Optimistic Tragedy (Оптимистическая трагедия, translit. Optimisticheskaya tragediya) is a 1963 Soviet film directed by Samson Samsonov. It is based on the play An Optimistic Tragedy by Vsevolod Vishnevsky.

During Russian Revolution of 1917, the Marine squad, led by anarchist leader Vozhak starts the revolt. The Central Committee of the Bolshevik Party sends a woman Commissar to form Red Army battalion from the marines to take part in the Russian Civil War.

==Plot==
In 1918, aboard the warship Gromoboy, anarchist sailors hold control until a woman commissar is sent by the Bolshevik Central Committee to impose order. The anarchist leader, Vozhak, dominates the crew, while the commissar is tasked with reorganizing the naval unit into the First Sailors' Regiment to fight on the Black Sea front. Among the few remaining officers is Lieutenant Bering, a former tsarist navy officer from the battleship Imperator Pavel I, who is appointed to lead the regiment alongside the commissar. Her mission proves challenging as she must earn the sailors’ trust and eradicate the rampant anarchy.

Vozhak incites an attempt to assault the commissar, but she defends herself, shooting one of the attackers and declaring defiantly, "Well, who else wants to try the commissar's body?" Despite pressure from his follower, the syphilitic Sipy, to kill her, Vozhak refuses, arguing that her anarchistic spirit makes her valuable. A tense dialogue ensues between the commissar, Vozhak, Sipy, and another anarchist sailor, Alexei, as they debate their loyalties and purpose. The commissar asserts the Bolsheviks’ direction and determination, even amidst resistance and skepticism. When the unit is reformed and sent to the front, the sailors confront difficult moral choices. Vozhak orders the execution of two former officers, only for the commissar to retaliate by commanding Alexei to execute Vozhak. Sipy betrays the unit, leading to their capture by German forces. The commissar is killed, but Alexei and a few others manage to escape captivity.

==Cast==
- Margarita Volodina as Commissar
- Boris Andreyev as Vozhak
- Vyacheslav Tikhonov as Aleksey
- Vsevolod Sanayev as Sipliy
- Erast Garin as Vozhachok
- Vsevolod Safonov
- Oleg Strizhenov as First officer
- Gleb Strizhenov
- Valentin Belokhvostik
- Ivan Bondar

==Production==
The film Optimistic Tragedy is based on the 1933 play An Optimistic Tragedy by Vsevolod Vishnevsky, set during the Russian Revolution.

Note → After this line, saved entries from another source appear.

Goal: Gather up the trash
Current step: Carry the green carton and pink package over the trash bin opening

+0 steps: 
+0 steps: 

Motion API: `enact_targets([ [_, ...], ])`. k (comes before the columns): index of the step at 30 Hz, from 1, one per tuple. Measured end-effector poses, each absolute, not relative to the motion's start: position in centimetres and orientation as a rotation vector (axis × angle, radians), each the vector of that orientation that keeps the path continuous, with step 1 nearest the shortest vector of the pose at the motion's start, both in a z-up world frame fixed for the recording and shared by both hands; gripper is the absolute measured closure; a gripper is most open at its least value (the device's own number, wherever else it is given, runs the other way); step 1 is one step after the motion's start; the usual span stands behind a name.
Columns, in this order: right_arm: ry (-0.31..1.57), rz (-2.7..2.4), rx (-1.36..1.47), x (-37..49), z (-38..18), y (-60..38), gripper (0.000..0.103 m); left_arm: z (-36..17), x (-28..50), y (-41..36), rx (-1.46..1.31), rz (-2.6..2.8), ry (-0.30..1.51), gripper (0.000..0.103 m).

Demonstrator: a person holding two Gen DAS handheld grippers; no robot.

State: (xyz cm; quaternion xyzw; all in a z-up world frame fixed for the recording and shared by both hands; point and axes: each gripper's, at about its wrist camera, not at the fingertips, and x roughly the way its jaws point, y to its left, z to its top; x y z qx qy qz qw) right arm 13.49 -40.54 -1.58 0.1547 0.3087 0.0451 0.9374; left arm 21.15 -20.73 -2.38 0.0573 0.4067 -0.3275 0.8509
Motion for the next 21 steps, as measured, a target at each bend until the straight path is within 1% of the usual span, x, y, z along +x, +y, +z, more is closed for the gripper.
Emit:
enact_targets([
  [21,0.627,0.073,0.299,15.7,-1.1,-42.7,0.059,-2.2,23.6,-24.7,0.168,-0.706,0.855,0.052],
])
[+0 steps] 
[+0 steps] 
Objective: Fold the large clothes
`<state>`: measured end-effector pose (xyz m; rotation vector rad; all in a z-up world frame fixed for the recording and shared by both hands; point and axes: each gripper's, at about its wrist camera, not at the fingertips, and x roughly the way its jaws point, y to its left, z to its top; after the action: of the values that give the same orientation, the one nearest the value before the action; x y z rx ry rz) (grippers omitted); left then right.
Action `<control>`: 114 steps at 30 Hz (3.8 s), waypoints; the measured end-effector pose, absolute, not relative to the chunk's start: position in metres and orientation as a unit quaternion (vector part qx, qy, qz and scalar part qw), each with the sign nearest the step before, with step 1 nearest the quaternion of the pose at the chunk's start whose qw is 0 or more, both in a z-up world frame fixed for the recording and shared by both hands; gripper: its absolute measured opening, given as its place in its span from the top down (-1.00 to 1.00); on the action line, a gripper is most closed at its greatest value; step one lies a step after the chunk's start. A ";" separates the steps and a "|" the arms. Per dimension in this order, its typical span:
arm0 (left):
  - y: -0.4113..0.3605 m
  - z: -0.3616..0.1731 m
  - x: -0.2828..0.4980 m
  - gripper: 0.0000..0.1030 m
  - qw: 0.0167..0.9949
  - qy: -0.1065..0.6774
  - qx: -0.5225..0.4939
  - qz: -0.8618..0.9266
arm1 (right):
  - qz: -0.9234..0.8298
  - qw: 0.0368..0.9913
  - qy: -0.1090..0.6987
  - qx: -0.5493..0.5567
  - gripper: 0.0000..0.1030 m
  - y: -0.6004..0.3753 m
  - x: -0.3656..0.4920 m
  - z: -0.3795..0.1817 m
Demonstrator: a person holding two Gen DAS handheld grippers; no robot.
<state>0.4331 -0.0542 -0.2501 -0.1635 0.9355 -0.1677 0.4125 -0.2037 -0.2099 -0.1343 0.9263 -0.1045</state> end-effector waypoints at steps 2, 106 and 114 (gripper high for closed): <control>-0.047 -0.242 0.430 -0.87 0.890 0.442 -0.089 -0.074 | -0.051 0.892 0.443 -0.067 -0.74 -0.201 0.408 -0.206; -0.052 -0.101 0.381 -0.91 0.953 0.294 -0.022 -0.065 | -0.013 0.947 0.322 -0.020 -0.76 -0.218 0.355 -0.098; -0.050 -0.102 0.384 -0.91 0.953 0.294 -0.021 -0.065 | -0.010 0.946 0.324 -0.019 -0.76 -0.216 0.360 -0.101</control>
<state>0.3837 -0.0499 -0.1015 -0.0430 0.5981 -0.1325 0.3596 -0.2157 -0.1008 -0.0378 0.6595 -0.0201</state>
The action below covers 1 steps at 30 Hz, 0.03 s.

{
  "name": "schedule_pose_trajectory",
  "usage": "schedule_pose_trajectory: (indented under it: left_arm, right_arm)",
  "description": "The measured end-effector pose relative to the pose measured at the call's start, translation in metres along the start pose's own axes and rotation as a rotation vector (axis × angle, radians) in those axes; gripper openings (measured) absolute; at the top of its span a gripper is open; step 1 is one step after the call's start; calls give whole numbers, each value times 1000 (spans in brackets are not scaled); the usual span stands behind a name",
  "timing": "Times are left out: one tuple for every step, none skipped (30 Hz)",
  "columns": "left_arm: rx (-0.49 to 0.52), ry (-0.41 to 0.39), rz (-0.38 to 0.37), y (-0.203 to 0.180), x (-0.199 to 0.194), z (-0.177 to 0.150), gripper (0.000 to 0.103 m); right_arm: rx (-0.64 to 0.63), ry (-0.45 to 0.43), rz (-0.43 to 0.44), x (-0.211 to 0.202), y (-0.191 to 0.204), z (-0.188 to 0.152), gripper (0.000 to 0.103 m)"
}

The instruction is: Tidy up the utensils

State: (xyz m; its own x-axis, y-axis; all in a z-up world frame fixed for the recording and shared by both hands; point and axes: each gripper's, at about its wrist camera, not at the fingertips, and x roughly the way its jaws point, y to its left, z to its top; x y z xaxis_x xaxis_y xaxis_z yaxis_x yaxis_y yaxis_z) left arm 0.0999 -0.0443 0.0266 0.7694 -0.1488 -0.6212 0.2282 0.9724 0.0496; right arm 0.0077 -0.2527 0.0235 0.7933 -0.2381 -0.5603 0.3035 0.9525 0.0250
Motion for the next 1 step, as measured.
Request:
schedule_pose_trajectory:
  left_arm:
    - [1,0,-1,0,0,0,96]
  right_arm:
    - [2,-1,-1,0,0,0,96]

Samson Samsonov directed the film.

It was shot in Sovscope 70 on black and white film stock. The prints were split into three films for exhibition in Kinopanorama 70 in some theatres.

==Release==
The film was entered into competition at the 1963 Cannes Film Festival.

The Kino International in East Berlin opened on 15 November 1963 with a grand opening premiere of the film.

==Reception==
Optimistic Tragedy was a Soviet blockbuster of 1963, with 46 million tickets sold.

The film was named Best Film of the Year and Margarita Volodina was named Best Actress of the Year by readers of the Soviet film magazine Sovetsky Ekran.

Richard Porton, in his 1999 book Film and the Anarchist Imagination, describes Optimistic Tragedy as "ingloriously didactic" and "typical of Soviet attempts to rationalize the brutal assault on the Kronstadt communards".